What you will do: The word "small" marks the lines you need; copy each of them from the data.

***** Data for analysis *****

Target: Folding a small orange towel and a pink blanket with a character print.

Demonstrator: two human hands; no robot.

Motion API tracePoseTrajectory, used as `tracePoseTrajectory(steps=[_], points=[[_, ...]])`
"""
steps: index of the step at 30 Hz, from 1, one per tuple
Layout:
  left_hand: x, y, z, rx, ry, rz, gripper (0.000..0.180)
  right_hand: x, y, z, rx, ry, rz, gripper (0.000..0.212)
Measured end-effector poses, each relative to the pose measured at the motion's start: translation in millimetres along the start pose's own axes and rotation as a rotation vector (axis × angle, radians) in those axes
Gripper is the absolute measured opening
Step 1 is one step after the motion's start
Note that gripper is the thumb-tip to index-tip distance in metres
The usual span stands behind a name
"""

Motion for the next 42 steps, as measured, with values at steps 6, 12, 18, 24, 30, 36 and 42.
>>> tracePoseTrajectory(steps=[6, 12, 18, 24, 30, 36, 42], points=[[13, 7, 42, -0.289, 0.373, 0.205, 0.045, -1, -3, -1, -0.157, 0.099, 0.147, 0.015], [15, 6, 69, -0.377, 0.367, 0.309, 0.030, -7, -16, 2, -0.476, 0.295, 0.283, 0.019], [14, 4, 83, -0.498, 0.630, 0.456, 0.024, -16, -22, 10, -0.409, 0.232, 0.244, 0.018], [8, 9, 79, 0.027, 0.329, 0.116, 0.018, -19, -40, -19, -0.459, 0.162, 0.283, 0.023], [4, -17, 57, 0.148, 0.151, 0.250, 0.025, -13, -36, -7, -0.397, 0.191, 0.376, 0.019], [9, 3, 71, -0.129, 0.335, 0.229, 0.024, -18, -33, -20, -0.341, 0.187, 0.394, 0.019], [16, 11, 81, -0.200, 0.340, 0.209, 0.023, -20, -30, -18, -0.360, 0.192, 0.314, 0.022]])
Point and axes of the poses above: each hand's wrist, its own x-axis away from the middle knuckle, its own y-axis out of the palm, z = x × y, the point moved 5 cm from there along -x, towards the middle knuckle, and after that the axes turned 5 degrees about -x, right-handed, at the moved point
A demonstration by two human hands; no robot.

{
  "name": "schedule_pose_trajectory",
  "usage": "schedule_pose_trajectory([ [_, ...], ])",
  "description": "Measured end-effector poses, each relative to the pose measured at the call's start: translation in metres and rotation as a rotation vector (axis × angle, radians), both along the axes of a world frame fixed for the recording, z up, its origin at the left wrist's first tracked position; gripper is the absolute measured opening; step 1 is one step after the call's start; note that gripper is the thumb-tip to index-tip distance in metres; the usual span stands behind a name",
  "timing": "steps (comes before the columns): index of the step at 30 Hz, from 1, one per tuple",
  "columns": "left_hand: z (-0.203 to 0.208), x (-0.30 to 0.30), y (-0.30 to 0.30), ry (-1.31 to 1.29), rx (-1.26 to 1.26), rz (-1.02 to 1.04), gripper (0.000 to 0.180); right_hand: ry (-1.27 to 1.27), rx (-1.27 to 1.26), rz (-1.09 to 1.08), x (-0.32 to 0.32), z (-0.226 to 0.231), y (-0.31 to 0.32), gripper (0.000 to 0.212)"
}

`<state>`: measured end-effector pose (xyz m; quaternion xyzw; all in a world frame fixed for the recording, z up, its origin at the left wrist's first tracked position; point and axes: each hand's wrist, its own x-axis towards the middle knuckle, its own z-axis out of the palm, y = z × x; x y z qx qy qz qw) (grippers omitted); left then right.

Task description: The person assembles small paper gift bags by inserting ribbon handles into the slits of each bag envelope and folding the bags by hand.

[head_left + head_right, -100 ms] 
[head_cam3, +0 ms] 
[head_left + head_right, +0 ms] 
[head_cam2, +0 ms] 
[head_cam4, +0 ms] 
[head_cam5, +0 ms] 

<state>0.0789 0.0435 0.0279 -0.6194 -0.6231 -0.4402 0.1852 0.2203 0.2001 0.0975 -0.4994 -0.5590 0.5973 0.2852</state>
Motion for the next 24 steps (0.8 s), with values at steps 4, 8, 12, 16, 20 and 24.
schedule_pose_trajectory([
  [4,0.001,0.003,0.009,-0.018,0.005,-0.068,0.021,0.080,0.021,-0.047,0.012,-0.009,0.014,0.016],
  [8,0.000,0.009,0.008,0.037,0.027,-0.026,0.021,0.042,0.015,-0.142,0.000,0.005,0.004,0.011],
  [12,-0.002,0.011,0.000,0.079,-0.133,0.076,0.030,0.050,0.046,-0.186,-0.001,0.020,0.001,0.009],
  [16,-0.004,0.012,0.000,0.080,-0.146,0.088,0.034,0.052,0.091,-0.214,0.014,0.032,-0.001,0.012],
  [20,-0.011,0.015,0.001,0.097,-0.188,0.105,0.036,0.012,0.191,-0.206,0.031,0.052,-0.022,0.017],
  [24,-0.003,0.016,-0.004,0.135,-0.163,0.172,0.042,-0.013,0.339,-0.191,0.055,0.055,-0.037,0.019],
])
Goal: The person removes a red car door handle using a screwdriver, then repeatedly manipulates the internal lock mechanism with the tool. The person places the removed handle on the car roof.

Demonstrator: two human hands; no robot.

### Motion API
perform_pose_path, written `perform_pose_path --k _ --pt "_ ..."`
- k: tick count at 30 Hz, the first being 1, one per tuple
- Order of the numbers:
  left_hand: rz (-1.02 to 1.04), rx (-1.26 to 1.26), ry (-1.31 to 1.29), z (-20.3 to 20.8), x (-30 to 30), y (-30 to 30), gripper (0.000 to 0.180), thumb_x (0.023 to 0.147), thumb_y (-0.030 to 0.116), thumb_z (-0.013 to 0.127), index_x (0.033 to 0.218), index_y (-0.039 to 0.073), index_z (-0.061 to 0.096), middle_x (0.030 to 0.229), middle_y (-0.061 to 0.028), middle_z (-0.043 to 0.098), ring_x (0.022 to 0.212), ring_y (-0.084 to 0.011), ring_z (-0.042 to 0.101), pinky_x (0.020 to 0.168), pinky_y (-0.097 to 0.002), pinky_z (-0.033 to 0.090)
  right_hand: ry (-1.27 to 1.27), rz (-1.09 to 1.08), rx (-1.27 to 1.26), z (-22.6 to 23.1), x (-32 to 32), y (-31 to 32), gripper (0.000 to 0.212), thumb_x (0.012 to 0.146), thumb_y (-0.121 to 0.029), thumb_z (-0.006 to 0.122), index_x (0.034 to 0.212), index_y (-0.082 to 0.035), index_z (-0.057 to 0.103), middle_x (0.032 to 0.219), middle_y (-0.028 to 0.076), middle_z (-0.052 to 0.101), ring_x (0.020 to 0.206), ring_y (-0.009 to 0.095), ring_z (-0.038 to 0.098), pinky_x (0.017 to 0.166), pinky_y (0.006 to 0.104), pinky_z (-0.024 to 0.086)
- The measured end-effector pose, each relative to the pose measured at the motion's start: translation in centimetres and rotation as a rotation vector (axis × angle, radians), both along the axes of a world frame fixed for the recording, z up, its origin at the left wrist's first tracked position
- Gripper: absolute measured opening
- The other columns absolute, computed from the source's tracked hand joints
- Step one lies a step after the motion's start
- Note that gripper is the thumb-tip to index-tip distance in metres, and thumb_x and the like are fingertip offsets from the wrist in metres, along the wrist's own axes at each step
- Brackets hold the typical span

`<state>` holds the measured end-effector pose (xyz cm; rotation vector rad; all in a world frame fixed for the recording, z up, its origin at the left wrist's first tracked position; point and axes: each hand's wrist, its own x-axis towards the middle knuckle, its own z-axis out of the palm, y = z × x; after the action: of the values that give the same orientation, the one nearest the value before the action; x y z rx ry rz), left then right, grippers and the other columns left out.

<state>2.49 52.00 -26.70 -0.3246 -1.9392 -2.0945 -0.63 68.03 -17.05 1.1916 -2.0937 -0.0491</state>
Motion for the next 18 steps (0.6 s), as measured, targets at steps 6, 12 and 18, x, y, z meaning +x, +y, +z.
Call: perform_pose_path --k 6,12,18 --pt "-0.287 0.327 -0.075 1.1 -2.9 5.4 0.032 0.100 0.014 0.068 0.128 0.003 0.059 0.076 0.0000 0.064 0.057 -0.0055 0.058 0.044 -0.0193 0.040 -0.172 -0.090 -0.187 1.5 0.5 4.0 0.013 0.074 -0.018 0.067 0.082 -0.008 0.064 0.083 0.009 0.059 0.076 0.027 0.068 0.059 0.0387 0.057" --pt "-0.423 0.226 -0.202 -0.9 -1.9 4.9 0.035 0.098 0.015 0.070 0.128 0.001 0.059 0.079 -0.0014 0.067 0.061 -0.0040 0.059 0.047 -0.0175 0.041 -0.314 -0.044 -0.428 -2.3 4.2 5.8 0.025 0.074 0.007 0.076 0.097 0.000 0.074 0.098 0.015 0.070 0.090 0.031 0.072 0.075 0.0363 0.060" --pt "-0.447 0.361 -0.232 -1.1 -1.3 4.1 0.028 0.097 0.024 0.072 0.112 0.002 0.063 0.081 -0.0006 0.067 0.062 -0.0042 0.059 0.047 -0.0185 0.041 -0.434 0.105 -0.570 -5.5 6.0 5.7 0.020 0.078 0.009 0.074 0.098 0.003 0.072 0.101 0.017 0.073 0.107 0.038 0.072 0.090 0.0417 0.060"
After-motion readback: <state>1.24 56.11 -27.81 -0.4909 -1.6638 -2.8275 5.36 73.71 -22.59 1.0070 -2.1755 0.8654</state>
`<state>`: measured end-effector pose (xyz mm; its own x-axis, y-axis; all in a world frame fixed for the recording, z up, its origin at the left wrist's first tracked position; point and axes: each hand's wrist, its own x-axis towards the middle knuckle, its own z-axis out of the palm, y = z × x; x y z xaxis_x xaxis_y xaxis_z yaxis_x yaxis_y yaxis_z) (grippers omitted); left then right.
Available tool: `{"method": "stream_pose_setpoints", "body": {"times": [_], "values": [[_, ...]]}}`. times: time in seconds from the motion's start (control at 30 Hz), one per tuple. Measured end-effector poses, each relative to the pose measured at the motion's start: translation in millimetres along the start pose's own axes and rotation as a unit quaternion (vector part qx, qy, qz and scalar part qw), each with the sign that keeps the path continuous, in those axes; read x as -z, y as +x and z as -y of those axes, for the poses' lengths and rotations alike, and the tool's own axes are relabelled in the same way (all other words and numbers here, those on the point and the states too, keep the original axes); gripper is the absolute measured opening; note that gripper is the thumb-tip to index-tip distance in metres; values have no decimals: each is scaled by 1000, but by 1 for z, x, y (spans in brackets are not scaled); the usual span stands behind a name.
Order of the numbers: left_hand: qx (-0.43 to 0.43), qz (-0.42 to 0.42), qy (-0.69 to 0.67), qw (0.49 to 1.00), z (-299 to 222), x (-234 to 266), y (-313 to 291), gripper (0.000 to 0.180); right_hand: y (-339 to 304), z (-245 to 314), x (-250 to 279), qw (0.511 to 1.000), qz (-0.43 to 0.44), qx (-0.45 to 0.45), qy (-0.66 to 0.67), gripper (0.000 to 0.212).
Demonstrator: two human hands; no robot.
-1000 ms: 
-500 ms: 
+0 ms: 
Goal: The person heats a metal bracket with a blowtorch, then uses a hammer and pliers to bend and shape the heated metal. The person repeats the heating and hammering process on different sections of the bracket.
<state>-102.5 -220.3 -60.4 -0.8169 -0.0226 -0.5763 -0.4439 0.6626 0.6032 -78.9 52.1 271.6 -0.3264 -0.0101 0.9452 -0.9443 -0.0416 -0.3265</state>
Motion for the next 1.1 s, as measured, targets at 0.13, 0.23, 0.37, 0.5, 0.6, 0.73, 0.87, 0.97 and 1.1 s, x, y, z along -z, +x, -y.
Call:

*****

Your solution:
Target: Folding a small orange towel and a pink blanket with a character print.
Task description: The person assembles small paper gift bags by inserting ribbon handles into the slits of each bag envelope and folding the bags by hand.

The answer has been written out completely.